Marion corre spalla a spalla contro Torri Edwards, poi va via in progressione, lasciando intravedere più di un barlume di quelle capacità che l’avevano contraddistinta nel periodo d’oro della sua carriera. Chiude la gara in un notevole 11”06, secondo miglior tempo dell’anno, due centesimi peggio di Allyson Felix, decisamente meglio dell’inseguitrice e surclassata Torri Edwards, 11”30 per lei.
E’ la migliore prestazione della Jones dal 2004, è il segnale della ripresa di un’atleta che ancora crede nel ritorno al vertice.

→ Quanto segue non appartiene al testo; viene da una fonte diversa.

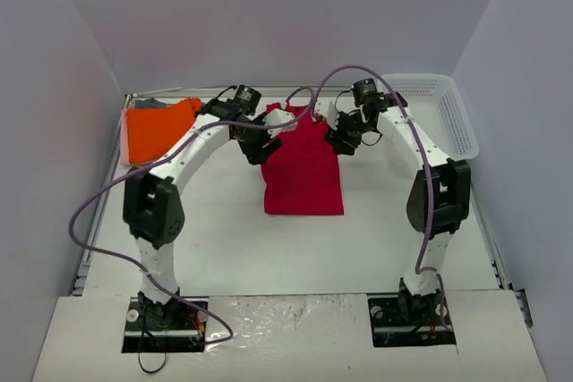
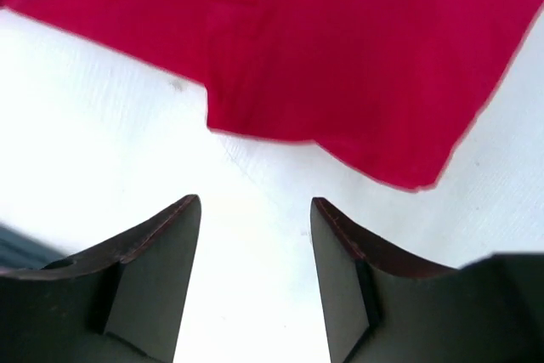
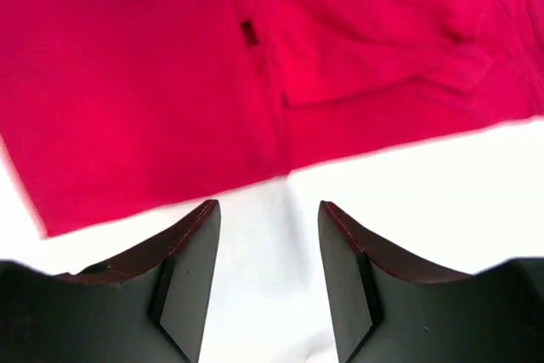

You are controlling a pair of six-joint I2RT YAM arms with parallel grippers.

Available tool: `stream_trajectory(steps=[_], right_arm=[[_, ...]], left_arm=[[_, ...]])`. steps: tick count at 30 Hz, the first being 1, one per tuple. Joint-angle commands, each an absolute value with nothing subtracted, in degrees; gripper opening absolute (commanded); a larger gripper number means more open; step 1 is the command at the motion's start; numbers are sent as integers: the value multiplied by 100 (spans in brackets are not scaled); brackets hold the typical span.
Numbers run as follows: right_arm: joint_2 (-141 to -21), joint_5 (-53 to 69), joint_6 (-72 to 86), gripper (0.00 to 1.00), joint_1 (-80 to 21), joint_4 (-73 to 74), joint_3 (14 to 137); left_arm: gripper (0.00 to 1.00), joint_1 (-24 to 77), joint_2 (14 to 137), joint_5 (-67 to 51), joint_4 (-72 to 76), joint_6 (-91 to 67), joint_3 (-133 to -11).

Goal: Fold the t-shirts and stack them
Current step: Fold the folded rectangular tshirt in 1/3 of the way

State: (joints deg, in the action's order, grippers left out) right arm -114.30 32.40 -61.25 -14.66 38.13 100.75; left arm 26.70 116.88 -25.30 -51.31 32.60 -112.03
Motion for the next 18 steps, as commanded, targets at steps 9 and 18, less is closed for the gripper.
stream_trajectory(steps=[9, 18], right_arm=[[-9132, 2813, -3781, 45, -1380, 3832, 8359], [-8851, 2918, -3305, 50, -1292, 3657, 7129]], left_arm=[[63, 3814, 8482, -949, -3411, 3419, -7191], [61, 4289, 8165, -360, -2041, 3191, -5872]])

Un risultato vero quello della Jones, alla luce anche dell’indicazione dell’anemometro di -0,5 m/s.

Da un’atleta che ritorna, a due atlete sempre presenti negli ultimi anni. Ana Guevara e Tonique Williams-Darling, le due acerrime rivali del giro di pista erano di fronte nel meeting di Xalapa, un’altra località messicana. L’entusiasmo del pubblico per la fuoriclasse di casa si fa più pacato al termine della gara, vinta dalla bahamense Williams. 50”28 contro 51”50 il tempo delle due, ancora distanti dalla forma migliore, ma sulla buona strada, con la Williams che lima circa un secondo dalla prima uscita stagionale. Ora il prossimo scontro è previsto al Prefontaine Classic di Eugene tra un paio di settimane, intanto va dato il giusto riconoscimento a due atlete che mai si sono tirate indietro dalle sfide dirette.

Nello stesso meeting ha rimesso le ali l’americano Dwight Phillips nel lungo. Salto ad 8,30 per vincere la gara ed iniezione di fiducia dopo le prime uscite non certo sensazionali nella velocità.
LaShawn Merritt fa pratica con i 200 che copre in 20”18, portandosi a pochi centesimi dal fenomeno Usain Bolt. Il Messico sembra far parecchio bene anche a Gary Kikaya. Il quattrocentista piazza un ottimo 44”72, dimostrando di essere presente all’appello per i migliori del mondo.

Deluso di giornata è invece Allen Johnson, che buca la gara dei suoi 110 hs. Urta un ostacolo, perde l’equilibrio e da primo che era finisce al traguardo in ultima posizione. Vince il connazionale Robby Hughes con un buon 13”26.

Da un deluso ad un desolato, si tratta di Felix Sanchez nel giorno del meeting organizzato in un suo onore a Santo Domingo, in Repubblica Dominicana. Sanchez si rivede in una gara in patria dopo il brutto infortunio e la conseguente operazione chirurgica che lo avevano costretto ai box negli ultimi mesi. Per lui erano sugli spalti 5000 spettatori, desiderosi di ammirare sui 400 ostacoli il loro campione olimpico, alla prima uscita nella sua specialità quest’anno.

Felix dà il massimo in gara, transita forte al passaggio sui 200, è in testa, la sensazione è che sia tornato “superman”, quando improvvisamente, all’imbocco dell’ultimo rettilineo, il “crack” del campione: gli altri si allontanano imprendibili, lui rimane lì, si contorce a terra per un piede che dà dolore e per un’altra stagione che potrebbe andare in fumo. Esce dallo stadio in lacrime, con gli avversari attorno a lui ricordandogli che rimane comunque il migliore e che si riprenderà in fretta. In effetti il suo manager dopo il controllo medico, rassicura tutti sui tempi di recupero che dovrebbero essere di 10 giorni, per un infortunio che già aveva dato segni di presenza un paio di settimane fa.

Se Sanchez vestiva i panni del padrone di casa, il più atteso era però Asafa Powell, in gara proprio il giorno dopo essere stato spodestato dal trono di recordman mondiale ad opera dello statunitense Justin Gatlin. Attese vane anche in questo caso per le migliaia di presenti. Powell preferisce non presentarsi sui 100, partecipando solo alla staffetta 4×100 con i suoi compagni di Giamaica, tra i quali Michael Frater. 38”74 il tempo finale per i caraibici che vincono la gara ai danni di una squadra statunitense composta da Scles, Edwards, Miller e Bramlett.
Nell’intervista a fine gara Powell, incalzato dai giornalisti sul fresco record mondiale di Gatlin, dichiara di volersi riprendere il record il prima possibile. E’ in gran forma, come mai è stato nella sua vita, e potrebbe essere in grado di correre i 100 in un tempo prossimo ai 9”60, rispondendo per le rime alle dichiarazioni dell’americano di poter arrivare a 9”73.
Sale così l’attesa per il primo scontro diretto di stagione, quello di Gateshead in Inghilterra ai primi di giugno.